> TRY IT
Pull every line containing the word "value" from the records.

━━━ STUDY MATERIAL

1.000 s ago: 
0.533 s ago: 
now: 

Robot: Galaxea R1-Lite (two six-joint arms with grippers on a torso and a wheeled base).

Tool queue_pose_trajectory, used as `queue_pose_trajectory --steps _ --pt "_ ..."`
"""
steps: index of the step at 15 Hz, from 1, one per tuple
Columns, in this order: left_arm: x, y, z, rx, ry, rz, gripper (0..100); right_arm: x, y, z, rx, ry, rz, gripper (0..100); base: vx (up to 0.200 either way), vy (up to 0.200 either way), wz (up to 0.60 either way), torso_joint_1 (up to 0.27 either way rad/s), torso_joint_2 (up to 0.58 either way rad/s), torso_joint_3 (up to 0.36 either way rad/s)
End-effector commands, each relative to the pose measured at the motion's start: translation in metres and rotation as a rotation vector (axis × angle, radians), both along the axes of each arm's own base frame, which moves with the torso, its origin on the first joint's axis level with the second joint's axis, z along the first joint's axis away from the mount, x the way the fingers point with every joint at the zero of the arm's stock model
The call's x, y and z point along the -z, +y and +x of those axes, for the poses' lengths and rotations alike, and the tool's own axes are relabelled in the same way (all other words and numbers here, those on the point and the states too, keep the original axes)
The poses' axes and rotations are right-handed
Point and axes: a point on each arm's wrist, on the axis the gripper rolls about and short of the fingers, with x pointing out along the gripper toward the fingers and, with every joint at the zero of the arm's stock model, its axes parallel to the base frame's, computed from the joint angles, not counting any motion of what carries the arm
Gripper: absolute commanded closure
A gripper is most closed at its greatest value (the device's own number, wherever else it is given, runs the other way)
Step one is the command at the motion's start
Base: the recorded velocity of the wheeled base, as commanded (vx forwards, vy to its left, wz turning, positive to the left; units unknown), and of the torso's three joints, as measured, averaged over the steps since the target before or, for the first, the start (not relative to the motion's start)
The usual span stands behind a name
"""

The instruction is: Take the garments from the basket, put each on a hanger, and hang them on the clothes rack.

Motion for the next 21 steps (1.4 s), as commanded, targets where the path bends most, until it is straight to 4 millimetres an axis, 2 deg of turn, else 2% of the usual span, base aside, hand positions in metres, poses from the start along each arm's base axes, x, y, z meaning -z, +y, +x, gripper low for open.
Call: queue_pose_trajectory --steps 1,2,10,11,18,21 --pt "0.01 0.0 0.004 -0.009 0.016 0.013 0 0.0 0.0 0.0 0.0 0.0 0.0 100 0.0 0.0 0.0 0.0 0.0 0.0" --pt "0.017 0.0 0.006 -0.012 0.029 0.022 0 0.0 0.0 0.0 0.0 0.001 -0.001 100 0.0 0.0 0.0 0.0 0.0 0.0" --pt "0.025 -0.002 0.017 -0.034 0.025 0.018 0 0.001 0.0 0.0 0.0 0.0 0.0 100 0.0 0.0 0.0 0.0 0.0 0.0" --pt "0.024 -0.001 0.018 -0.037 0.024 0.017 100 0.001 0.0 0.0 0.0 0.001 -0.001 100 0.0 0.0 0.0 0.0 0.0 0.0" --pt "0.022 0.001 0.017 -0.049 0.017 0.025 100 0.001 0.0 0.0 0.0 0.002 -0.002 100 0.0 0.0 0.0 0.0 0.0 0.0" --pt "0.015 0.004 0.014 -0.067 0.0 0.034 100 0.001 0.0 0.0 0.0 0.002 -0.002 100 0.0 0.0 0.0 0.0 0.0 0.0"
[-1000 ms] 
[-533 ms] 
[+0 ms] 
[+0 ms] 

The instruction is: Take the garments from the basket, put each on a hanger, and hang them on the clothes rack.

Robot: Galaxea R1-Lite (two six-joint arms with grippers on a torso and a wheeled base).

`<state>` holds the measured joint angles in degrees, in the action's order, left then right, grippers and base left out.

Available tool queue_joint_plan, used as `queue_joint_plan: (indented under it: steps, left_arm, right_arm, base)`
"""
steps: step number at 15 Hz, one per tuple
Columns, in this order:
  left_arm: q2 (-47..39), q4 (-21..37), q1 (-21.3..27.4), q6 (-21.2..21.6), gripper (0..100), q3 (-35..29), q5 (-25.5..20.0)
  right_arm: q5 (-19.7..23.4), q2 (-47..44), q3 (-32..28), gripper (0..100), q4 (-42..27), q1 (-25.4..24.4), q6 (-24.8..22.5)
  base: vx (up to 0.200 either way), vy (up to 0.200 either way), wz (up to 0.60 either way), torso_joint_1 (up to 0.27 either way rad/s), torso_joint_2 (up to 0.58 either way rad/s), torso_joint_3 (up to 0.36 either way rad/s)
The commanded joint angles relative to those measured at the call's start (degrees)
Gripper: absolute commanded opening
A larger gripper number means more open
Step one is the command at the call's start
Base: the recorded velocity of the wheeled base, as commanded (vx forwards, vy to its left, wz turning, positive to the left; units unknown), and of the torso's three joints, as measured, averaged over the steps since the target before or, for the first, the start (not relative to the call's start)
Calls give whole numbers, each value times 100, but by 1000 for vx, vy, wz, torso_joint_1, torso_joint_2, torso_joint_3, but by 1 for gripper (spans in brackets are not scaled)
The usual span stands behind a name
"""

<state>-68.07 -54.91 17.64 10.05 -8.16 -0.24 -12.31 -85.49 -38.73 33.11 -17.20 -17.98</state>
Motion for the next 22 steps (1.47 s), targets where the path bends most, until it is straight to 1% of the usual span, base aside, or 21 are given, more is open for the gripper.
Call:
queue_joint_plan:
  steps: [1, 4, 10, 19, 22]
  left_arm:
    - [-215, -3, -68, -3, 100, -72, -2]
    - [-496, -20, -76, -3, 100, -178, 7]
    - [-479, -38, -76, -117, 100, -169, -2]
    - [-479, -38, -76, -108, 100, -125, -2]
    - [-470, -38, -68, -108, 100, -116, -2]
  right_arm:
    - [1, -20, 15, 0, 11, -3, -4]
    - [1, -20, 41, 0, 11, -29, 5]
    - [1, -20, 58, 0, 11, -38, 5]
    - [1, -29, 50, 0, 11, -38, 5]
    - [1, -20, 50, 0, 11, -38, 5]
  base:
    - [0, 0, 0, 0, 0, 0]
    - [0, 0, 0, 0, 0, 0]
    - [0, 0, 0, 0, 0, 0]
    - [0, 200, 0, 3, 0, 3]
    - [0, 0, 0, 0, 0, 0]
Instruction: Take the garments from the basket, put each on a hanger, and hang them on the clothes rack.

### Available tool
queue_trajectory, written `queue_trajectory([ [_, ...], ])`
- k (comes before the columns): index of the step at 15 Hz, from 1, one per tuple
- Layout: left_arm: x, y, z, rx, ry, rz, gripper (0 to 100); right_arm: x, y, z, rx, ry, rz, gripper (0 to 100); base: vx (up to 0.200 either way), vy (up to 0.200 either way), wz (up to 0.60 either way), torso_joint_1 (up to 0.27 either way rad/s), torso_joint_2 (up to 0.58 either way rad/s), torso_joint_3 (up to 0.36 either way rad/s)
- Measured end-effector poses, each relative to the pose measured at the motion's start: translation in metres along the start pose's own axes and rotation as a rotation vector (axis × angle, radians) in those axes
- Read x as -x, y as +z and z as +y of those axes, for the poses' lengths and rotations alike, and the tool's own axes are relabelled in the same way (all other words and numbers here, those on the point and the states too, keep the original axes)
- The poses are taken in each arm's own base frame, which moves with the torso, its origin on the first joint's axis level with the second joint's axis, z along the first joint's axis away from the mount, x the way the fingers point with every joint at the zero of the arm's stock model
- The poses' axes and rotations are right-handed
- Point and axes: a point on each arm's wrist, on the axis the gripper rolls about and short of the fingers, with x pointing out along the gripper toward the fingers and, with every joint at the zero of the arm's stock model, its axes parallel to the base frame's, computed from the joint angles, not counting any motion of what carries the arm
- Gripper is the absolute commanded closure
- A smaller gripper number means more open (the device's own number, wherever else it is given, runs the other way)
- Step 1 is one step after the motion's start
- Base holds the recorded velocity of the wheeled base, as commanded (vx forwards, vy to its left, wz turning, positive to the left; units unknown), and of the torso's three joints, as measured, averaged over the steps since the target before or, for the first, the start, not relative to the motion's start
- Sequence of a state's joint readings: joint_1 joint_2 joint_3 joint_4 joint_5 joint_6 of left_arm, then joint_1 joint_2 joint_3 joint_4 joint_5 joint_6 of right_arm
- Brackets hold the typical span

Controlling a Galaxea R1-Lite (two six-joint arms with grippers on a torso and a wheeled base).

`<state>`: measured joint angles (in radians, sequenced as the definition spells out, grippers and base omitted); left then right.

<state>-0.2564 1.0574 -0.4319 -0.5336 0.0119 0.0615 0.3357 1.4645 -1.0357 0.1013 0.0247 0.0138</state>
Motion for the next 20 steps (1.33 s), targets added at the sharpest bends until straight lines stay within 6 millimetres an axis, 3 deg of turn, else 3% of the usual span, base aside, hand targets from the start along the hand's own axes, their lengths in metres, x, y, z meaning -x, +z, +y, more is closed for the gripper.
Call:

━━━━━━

> ANSWER FOR THIS EXERCISE
A gripper is most closed at its greatest value (the device's own number, wherever else it is given, runs the other way)
Calls give whole numbers, each value times 100, but by 1000 for vx, vy, wz, torso_joint_1, torso_joint_2, torso_joint_3, but by 1 for gripper (spans in brackets are not scaled)

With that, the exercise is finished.